## Task directions
Every line of the entries below that includes "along" belongs in the answer, copied as written.
○ ○ ○ ○ ○ ○ ○
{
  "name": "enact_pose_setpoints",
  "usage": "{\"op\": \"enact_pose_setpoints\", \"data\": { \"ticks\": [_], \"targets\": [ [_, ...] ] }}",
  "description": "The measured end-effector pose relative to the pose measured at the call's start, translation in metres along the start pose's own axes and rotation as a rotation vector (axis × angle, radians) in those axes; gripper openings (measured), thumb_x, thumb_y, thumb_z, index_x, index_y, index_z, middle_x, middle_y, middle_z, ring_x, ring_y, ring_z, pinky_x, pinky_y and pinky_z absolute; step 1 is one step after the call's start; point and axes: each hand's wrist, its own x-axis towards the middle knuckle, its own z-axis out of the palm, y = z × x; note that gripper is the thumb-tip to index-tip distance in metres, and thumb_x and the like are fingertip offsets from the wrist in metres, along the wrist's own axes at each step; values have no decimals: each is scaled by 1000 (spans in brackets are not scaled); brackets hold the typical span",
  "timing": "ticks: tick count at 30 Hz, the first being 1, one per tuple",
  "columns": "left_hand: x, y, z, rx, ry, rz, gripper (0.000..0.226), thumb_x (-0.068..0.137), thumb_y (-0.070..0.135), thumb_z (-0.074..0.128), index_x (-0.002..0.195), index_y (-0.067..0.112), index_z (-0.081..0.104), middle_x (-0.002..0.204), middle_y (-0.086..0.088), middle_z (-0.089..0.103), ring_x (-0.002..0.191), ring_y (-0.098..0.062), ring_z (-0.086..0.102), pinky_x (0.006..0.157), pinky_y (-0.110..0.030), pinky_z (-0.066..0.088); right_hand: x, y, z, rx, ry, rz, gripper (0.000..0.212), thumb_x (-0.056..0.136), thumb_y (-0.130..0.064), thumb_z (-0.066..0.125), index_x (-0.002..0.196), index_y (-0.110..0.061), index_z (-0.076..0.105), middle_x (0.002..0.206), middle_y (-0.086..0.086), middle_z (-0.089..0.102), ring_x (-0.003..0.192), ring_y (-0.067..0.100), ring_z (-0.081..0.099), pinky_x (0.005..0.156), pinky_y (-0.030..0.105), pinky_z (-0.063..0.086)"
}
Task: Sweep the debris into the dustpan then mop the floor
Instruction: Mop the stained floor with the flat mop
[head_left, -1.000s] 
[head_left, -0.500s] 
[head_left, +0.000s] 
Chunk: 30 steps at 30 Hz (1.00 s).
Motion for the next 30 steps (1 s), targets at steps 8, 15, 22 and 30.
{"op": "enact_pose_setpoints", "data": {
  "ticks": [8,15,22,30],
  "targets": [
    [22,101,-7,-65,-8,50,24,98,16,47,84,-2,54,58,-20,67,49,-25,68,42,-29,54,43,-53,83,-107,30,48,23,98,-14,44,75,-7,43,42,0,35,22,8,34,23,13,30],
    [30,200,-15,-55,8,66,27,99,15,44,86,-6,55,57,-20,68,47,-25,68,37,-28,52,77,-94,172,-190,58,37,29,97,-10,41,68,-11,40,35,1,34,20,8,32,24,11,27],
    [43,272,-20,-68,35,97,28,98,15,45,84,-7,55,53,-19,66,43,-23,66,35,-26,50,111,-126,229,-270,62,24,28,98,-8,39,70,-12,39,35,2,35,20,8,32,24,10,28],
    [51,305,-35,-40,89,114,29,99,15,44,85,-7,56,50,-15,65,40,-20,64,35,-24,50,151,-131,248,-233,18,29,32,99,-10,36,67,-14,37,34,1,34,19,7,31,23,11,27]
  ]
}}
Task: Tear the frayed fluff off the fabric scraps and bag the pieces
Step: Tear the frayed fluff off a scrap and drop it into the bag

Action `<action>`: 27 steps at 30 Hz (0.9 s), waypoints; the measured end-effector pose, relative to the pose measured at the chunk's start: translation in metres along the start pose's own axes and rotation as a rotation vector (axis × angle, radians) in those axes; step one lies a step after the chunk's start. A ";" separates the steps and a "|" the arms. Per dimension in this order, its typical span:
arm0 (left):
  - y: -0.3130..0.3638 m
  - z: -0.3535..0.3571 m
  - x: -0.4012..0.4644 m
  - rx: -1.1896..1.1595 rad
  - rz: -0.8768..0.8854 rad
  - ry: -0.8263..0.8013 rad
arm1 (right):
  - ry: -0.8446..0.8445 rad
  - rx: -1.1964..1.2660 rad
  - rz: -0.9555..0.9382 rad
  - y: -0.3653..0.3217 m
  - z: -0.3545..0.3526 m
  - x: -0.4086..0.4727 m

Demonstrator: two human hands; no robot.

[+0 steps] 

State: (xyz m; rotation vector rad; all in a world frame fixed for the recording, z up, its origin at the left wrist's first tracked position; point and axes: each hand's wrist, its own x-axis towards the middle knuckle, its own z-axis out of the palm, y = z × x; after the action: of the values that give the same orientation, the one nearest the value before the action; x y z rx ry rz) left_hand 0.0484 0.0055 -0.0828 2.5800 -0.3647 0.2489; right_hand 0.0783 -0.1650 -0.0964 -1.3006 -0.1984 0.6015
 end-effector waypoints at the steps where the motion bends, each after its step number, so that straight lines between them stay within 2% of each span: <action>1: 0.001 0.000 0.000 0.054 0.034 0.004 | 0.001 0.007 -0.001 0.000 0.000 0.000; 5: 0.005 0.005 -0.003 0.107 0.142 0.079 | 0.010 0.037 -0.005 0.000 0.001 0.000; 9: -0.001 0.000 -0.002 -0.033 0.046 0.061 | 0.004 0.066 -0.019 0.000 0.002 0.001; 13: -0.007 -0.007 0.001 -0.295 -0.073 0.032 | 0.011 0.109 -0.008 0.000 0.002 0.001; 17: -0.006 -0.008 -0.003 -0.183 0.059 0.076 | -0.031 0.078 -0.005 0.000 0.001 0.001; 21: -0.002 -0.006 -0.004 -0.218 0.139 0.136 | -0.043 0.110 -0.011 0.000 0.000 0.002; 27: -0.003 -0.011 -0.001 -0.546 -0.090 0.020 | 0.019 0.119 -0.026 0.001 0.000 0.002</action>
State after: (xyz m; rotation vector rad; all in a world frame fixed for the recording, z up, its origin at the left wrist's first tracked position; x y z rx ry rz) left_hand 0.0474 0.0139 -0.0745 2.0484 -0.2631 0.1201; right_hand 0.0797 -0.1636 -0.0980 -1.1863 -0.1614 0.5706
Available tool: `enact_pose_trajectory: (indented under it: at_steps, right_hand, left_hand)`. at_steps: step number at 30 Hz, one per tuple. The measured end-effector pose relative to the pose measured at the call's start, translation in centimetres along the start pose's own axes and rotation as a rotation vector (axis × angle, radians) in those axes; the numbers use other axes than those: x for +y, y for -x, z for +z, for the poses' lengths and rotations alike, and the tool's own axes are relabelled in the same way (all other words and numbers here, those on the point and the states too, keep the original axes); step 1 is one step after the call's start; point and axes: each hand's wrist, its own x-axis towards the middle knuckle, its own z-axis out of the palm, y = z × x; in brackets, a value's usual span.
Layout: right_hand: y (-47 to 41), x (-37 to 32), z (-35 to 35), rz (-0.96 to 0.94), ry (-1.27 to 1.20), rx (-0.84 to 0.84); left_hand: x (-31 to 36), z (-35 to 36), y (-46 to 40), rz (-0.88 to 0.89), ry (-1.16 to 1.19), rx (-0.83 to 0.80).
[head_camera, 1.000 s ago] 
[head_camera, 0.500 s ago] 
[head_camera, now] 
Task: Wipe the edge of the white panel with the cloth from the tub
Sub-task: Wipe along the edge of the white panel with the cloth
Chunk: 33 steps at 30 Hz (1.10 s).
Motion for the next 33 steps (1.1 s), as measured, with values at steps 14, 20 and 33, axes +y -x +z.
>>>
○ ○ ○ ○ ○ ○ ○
## Response to this task
  "description": "The measured end-effector pose relative to the pose measured at the call's start, translation in metres along the start pose's own axes and rotation as a rotation vector (axis × angle, radians) in those axes; gripper openings (measured), thumb_x, thumb_y, thumb_z, index_x, index_y, index_z, middle_x, middle_y, middle_z, ring_x, ring_y, ring_z, pinky_x, pinky_y and pinky_z absolute; step 1 is one step after the call's start; point and axes: each hand's wrist, its own x-axis towards the middle knuckle, its own z-axis out of the palm, y = z × x; note that gripper is the thumb-tip to index-tip distance in metres, and thumb_x and the like are fingertip offsets from the wrist in metres, along the wrist's own axes at each step; values have no decimals: each is scaled by 1000 (spans in brackets are not scaled); brackets hold the typical span",
Action `<action>`: 27 steps at 30 Hz (0.9 s), waypoints; the measured end-effector pose, relative to the pose measured at the chunk's start: translation in metres along the start pose's own axes and rotation as a rotation vector (axis × angle, radians) in those axes; step one lies a step after the chunk's start. A ";" separates the steps and a "|" the arms. Per dimension in this order, its typical span:
Available tool: `enact_pose_trajectory: (indented under it: at_steps, right_hand, left_hand)`. at_steps: step number at 30 Hz, one per tuple. The measured end-effector pose relative to the pose measured at the call's start, translation in centimetres along the start pose's own axes and rotation as a rotation vector (axis × angle, radians) in those axes; the numbers use other axes than those: x for +y, y for -x, z for +z, for the poses' lengths and rotations alike, and the tool's own axes are relabelled in the same way (all other words and numbers here, those on the point and the states too, keep the original axes); step 1 is one step after the call's start; point and axes: each hand's wrist, its own x-axis towards the middle knuckle, its own z-axis out of the palm, y = z × x; in brackets, a value's usual span.
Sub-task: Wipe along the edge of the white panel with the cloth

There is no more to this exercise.